Um escândalo, conforme está sendo apurado, inclusive com denúncia de fraude no “procedimento de dispensa de licitação n.º 33/2017, cujo objeto foi a contratação de serviço de gestão, melhoria e manutenção do parque de iluminação pública, visando o desvio/apropriação de recursos públicos”, destacou o MP.

O valor da suposta fraude chega a quase R$ 2 milhões, pagos a uma empresa de manutenção elétrica. As irregularidades começaram a partir de 2017, com pagamento de R$ 401.608, 95; em 2018, R$ 479.160,85; em 2019, R$ 661.847,92 e 2020, R$ 300.418,41. Para ser mais exato, somados os quatro período, o pagamento total é de R$ 1.843.036,13.

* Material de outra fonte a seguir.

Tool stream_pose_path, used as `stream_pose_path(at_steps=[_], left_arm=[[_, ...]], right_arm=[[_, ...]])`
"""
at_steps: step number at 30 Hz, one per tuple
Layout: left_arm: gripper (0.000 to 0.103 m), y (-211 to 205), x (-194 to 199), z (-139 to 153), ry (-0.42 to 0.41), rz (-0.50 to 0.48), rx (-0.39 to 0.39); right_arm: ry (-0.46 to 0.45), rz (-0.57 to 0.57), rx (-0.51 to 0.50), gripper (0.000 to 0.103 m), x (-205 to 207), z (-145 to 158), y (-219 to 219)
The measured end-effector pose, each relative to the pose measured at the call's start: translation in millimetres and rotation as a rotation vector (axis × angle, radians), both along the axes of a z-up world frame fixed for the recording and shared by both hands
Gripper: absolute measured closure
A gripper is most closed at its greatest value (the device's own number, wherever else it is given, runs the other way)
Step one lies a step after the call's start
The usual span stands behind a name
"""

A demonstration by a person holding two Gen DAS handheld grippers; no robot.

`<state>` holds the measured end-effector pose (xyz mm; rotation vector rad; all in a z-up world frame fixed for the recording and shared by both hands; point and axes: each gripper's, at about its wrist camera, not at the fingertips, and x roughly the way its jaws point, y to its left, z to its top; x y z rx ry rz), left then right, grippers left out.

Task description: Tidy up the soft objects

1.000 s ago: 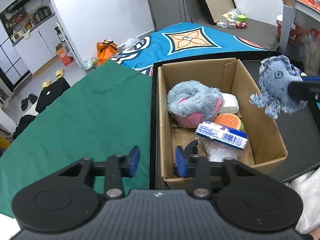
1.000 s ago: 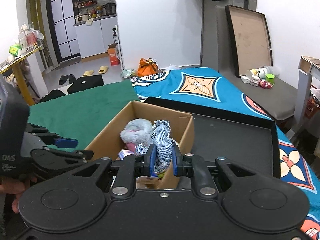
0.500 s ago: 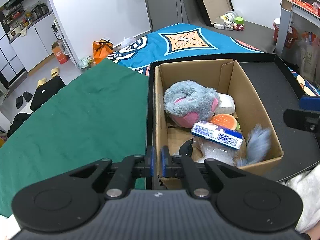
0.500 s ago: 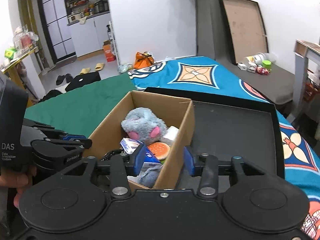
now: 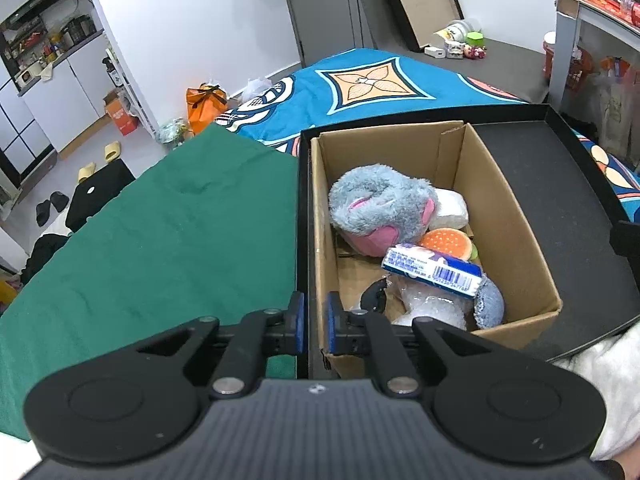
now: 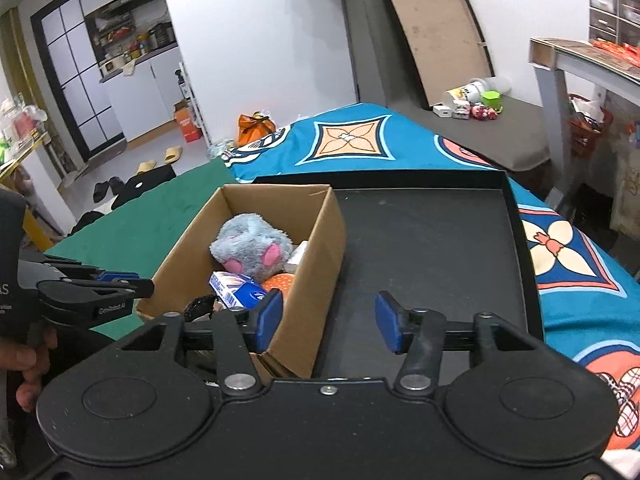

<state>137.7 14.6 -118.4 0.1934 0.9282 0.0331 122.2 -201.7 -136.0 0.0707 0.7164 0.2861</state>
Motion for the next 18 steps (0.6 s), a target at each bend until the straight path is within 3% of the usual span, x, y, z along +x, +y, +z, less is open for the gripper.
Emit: stream_pose_path(at_steps=[3, 6, 11, 14, 18], left_arm=[[0.091, -0.1, -1.9, 5.3, -0.003, -0.001, -0.012], [0.083, -2.6, -4.1, 10.8, 0.022, 0.003, -0.072], [0.047, -13.7, -14.2, 25.9, -0.005, 0.001, -0.081], [0.034, -16.5, -18.6, 36.0, -0.019, 0.005, -0.096], [0.024, -16.8, -23.6, 49.8, -0.032, 0.023, -0.121]], right_arm=[[-0.010, -0.023, 0.023, 0.028, -2.6, 3.0, -4.3], [-0.017, -0.040, 0.044, 0.020, -5.2, 5.4, -8.1], [-0.004, -0.084, 0.044, 0.011, -7.8, 5.7, -13.7], [0.014, -0.093, 0.063, 0.008, -9.9, 6.9, -17.9], [0.028, -0.103, 0.093, 0.004, -15.5, 11.2, -23.5]])
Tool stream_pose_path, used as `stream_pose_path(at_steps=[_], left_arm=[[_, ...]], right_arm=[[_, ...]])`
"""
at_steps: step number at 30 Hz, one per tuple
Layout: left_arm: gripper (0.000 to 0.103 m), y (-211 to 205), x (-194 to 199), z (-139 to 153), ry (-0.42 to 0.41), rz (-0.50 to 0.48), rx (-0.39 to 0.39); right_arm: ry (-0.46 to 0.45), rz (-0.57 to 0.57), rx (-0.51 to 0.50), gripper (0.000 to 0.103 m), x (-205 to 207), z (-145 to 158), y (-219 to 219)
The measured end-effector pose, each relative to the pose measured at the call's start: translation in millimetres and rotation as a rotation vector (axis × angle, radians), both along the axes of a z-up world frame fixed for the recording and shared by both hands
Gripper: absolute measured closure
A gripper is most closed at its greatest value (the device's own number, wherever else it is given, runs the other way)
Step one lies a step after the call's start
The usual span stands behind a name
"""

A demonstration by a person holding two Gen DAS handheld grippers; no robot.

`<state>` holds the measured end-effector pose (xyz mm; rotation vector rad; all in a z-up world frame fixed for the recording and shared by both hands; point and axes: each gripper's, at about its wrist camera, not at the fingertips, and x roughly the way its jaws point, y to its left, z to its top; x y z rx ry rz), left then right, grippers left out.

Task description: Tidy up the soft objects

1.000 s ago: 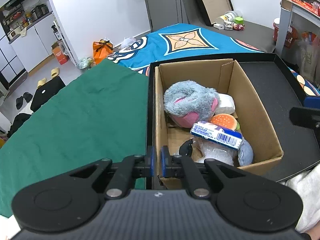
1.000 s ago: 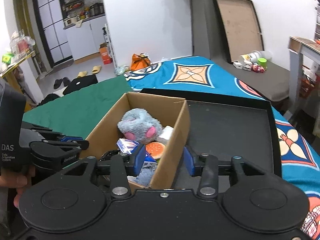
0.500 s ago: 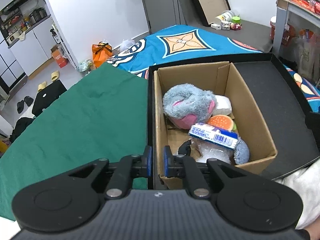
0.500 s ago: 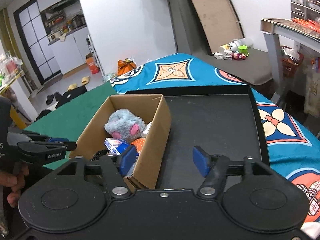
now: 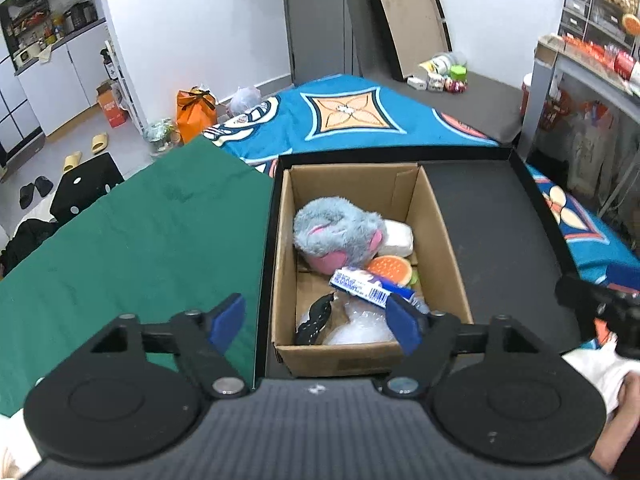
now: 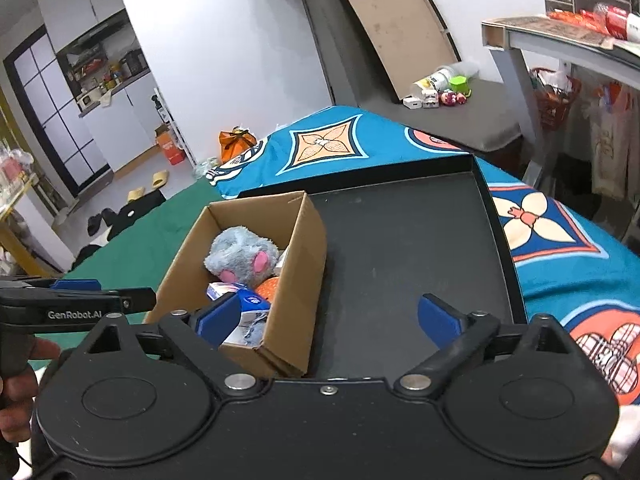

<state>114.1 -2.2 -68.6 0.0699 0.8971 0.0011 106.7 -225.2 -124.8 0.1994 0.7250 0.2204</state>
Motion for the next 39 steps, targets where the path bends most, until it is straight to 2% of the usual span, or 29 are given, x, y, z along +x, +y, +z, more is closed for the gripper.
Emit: stream_pose_path(at_steps=[5, 13, 16, 20, 28, 32, 39], left_arm=[[0.014, -3.1, -7.2, 18.8, -0.022, 0.003, 0.008], [0.010, -7.5, -22.9, 47.4, -0.061, -0.003, 0.010], [0.005, -8.4, -29.4, 54.0, -0.075, -0.002, 0.016], [0.004, -8.3, -37.4, 62.6, -0.064, -0.008, -0.004], [0.001, -5.0, -59.1, 83.5, -0.095, -0.011, -0.039], [0.001, -0.6, -69.1, 96.1, -0.099, -0.007, -0.085], [0.001, 3.0, -87.0, 116.4, -0.142, 0.004, -0.102]], right_arm=[[-0.023, -0.003, -0.007, 0.000, -8.3, 13.6, -1.5], [-0.039, -0.038, 0.004, 0.000, -19.3, 32.5, -9.1], [-0.046, -0.055, -0.002, 0.000, -24.5, 39.1, -11.5], [-0.039, -0.060, -0.004, 0.000, -28.9, 47.4, -13.8], [-0.037, -0.070, -0.010, 0.000, -42.7, 63.9, -18.0], [-0.049, -0.059, -0.015, 0.000, -52.1, 74.3, -16.3], [-0.084, -0.048, -0.014, 0.000, -66.8, 89.7, -16.9]])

A prefeita Márcia Lucena, como se sabe, foi denunciada na Operação Calvário. Ela é acusada de integrar organização criminosa, chefiada pelo ex-governador Ricardo Coutinho, responsável por desvios de R$ 134 milhões da educação e da saúde no estado da Paraíba. Márcia usa uma tornozeleira eletrônica, sendo vigiada 24h por dia.

Ela é filiada ao PSB, comandado na Paraíba pelo ex-governador Ricardo Coutinho.